I think this means deploying multiple versions of the same model and not completely independent model. 

Hi there,

You may deploy totally different models to the same endpoint on Vertex AI and split the traffic as you wish. There is no technical restriction. From a business point of view, you may prefer to have the same (or similar) targeting goals for the models in order to support your decisions.  

Hi, how would that work though, as in, if the endpoint is the same, how do we make sure that we request a specific model prediction. For example, if we deploy 2 different models, say model1 and model2, to the same endpoint, with a traffic split of 50%, then what this means is that all requests to this endpoint are split to the two models with a probability of 0.5, i.e., if a we make a request, sometimes we will be served by model1 and sometimes by model2. How do we make sure we are served by a specific model in this scenario?

you can actually deploy a multi model endpoint and to call a specific model, just add the argument "TargetModel": 'yourmodelname.tar.gz'.

for more information refer to this link : https://towardsdatascience.com/deploy-multiple-tensorflow-models-to-one-endpoint-65bea81c3f2f

Yes that option is available in amazon sagemaker as the article suggests.Is it also possible with vertex ai

Hi,

Could you please suggest how to do this using the Python API? (https://googleapis.dev/python/aiplatform/latest/aiplatform.html)
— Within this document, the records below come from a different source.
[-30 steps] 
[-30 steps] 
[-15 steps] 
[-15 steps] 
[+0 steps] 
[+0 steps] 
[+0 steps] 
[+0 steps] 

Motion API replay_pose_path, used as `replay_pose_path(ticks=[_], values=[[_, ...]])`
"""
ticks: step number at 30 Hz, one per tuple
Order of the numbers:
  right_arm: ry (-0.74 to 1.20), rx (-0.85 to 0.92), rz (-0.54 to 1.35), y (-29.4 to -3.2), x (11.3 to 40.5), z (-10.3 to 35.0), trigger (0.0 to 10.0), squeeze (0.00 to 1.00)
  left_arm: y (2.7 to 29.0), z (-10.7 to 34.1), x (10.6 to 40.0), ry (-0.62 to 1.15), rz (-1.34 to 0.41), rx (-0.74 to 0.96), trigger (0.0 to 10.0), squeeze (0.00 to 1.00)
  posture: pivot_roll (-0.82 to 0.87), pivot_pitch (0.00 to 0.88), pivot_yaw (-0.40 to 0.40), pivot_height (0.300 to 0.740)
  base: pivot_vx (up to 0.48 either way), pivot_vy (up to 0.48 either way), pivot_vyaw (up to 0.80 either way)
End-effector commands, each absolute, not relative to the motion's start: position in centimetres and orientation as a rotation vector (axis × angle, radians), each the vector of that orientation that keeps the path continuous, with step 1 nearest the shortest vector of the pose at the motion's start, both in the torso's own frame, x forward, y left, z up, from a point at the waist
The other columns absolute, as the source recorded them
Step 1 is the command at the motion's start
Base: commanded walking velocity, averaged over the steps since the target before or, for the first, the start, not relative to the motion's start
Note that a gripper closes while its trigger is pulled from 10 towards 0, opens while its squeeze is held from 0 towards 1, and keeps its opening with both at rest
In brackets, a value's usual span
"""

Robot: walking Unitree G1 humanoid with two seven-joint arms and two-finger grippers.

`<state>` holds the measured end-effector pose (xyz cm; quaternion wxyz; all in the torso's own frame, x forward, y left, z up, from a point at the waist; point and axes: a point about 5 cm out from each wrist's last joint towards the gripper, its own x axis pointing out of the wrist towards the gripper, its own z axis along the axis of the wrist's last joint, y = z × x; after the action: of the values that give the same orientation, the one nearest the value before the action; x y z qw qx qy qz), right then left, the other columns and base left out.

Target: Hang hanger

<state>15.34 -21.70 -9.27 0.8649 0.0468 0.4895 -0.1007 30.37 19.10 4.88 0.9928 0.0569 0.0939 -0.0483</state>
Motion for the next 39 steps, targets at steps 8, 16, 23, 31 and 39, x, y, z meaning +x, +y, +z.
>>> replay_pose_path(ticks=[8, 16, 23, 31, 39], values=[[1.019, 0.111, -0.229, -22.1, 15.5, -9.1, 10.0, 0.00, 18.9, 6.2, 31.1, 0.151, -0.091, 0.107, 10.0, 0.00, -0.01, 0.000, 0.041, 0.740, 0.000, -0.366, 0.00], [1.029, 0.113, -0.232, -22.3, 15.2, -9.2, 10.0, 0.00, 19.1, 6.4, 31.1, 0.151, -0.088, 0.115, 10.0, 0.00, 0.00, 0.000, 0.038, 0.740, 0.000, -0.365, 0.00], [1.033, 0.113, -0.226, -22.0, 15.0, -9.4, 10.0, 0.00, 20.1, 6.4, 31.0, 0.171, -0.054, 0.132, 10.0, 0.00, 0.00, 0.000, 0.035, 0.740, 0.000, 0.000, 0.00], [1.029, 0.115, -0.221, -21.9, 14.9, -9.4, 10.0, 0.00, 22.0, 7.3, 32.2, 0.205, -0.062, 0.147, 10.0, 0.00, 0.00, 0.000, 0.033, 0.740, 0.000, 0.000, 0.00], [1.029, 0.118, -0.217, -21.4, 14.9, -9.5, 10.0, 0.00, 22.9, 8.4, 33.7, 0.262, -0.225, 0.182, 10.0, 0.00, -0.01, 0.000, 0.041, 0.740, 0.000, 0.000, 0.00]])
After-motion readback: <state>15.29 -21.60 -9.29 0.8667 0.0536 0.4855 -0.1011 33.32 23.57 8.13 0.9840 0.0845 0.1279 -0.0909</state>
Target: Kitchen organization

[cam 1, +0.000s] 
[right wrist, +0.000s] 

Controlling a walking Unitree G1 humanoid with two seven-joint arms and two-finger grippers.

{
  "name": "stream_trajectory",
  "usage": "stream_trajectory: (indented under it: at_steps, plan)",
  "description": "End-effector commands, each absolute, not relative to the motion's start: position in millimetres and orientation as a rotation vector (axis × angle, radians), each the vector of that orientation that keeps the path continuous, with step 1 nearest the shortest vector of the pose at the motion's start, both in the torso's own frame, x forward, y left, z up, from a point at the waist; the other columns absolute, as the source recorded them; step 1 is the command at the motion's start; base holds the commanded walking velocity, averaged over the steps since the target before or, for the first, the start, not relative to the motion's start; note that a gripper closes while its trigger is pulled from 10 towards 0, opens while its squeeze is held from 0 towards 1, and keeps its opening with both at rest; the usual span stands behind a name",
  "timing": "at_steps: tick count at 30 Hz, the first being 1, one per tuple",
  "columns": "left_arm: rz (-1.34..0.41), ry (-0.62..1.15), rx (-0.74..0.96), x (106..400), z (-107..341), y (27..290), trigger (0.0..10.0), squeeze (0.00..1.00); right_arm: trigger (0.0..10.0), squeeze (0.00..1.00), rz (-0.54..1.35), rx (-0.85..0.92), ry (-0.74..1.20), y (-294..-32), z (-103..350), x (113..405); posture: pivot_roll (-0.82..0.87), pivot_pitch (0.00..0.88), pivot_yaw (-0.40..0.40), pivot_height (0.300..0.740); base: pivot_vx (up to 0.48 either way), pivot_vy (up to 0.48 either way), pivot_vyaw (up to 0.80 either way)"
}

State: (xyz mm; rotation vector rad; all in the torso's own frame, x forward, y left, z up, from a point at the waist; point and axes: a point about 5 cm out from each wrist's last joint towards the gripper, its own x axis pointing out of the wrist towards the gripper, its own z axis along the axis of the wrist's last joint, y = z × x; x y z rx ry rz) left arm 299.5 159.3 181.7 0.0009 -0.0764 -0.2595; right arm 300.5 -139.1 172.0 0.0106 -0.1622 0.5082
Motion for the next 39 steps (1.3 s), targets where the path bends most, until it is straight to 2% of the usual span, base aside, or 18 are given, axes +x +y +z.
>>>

I have been trying but when specifying a `traffic_split` dict, the keys of this dict have to be Deployed Model IDs, which makes no sense because the models are not deployed yet when calling `model.deploy()`

Thank you!

Do these google guys ever help with realistic solutions ? I have the exact same problem and theres absolutely no documentation around how to deploy multiple versions of the same model to the same endpoint !! About time to learn from AWS maybe??